── Provided material ──
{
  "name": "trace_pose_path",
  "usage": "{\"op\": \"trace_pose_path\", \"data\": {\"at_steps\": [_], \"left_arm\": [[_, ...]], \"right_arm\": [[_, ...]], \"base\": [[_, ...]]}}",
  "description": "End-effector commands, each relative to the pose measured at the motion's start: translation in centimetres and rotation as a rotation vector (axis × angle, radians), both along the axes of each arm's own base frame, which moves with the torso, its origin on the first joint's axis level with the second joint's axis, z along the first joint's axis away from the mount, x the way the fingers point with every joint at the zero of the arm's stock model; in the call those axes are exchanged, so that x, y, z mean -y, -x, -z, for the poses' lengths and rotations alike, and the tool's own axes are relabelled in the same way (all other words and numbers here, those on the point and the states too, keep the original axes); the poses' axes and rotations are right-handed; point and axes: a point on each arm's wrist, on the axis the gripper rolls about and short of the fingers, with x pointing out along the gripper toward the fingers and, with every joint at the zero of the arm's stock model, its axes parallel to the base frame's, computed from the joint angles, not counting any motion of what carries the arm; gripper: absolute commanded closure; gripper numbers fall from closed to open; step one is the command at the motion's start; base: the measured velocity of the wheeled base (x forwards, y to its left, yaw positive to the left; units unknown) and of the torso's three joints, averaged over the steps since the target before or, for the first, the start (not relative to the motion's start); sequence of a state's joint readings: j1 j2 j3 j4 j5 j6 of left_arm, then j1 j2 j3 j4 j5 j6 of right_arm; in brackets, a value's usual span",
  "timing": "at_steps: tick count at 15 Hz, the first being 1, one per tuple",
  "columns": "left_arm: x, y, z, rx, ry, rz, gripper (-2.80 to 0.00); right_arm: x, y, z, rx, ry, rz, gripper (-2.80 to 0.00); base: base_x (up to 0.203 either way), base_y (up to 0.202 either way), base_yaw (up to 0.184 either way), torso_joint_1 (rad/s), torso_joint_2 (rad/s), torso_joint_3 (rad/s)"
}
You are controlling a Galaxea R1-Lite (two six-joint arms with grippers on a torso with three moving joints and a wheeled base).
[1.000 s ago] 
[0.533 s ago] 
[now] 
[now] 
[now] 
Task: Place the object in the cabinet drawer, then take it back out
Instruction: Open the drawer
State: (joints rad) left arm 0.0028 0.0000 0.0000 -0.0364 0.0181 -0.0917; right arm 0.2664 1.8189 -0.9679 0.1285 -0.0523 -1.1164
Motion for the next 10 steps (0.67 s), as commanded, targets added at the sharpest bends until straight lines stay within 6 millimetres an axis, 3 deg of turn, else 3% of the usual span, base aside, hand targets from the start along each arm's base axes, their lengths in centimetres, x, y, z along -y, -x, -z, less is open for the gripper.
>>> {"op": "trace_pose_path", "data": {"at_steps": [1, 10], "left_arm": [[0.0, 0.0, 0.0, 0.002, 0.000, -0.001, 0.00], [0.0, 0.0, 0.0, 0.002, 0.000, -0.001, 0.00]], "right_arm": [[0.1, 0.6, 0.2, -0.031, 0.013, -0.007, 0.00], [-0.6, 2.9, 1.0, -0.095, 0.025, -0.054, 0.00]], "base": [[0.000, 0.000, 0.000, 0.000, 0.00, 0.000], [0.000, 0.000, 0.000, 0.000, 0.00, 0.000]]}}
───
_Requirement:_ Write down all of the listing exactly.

_Completed exercise:_
{
  "name": "trace_pose_path",
  "usage": "{\"op\": \"trace_pose_path\", \"data\": {\"at_steps\": [_], \"left_arm\": [[_, ...]], \"right_arm\": [[_, ...]], \"base\": [[_, ...]]}}",
  "description": "End-effector commands, each relative to the pose measured at the motion's start: translation in centimetres and rotation as a rotation vector (axis × angle, radians), both along the axes of each arm's own base frame, which moves with the torso, its origin on the first joint's axis level with the second joint's axis, z along the first joint's axis away from the mount, x the way the fingers point with every joint at the zero of the arm's stock model; in the call those axes are exchanged, so that x, y, z mean -y, -x, -z, for the poses' lengths and rotations alike, and the tool's own axes are relabelled in the same way (all other words and numbers here, those on the point and the states too, keep the original axes); the poses' axes and rotations are right-handed; point and axes: a point on each arm's wrist, on the axis the gripper rolls about and short of the fingers, with x pointing out along the gripper toward the fingers and, with every joint at the zero of the arm's stock model, its axes parallel to the base frame's, computed from the joint angles, not counting any motion of what carries the arm; gripper: absolute commanded closure; gripper numbers fall from closed to open; step one is the command at the motion's start; base: the measured velocity of the wheeled base (x forwards, y to its left, yaw positive to the left; units unknown) and of the torso's three joints, averaged over the steps since the target before or, for the first, the start (not relative to the motion's start); sequence of a state's joint readings: j1 j2 j3 j4 j5 j6 of left_arm, then j1 j2 j3 j4 j5 j6 of right_arm; in brackets, a value's usual span",
  "timing": "at_steps: tick count at 15 Hz, the first being 1, one per tuple",
  "columns": "left_arm: x, y, z, rx, ry, rz, gripper (-2.80 to 0.00); right_arm: x, y, z, rx, ry, rz, gripper (-2.80 to 0.00); base: base_x (up to 0.203 either way), base_y (up to 0.202 either way), base_yaw (up to 0.184 either way), torso_joint_1 (rad/s), torso_joint_2 (rad/s), torso_joint_3 (rad/s)"
}
You are controlling a Galaxea R1-Lite (two six-joint arms with grippers on a torso with three moving joints and a wheeled base).
[1.000 s ago] 
[0.533 s ago] 
[now] 
[now] 
[now] 
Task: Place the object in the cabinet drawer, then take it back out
Instruction: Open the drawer
State: (joints rad) left arm 0.0028 0.0000 0.0000 -0.0364 0.0181 -0.0917; right arm 0.2664 1.8189 -0.9679 0.1285 -0.0523 -1.1164
Motion for the next 10 steps (0.67 s), as commanded, targets added at the sharpest bends until straight lines stay within 6 millimetres an axis, 3 deg of turn, else 3% of the usual span, base aside, hand targets from the start along each arm's base axes, their lengths in centimetres, x, y, z along -y, -x, -z, less is open for the gripper.
>>> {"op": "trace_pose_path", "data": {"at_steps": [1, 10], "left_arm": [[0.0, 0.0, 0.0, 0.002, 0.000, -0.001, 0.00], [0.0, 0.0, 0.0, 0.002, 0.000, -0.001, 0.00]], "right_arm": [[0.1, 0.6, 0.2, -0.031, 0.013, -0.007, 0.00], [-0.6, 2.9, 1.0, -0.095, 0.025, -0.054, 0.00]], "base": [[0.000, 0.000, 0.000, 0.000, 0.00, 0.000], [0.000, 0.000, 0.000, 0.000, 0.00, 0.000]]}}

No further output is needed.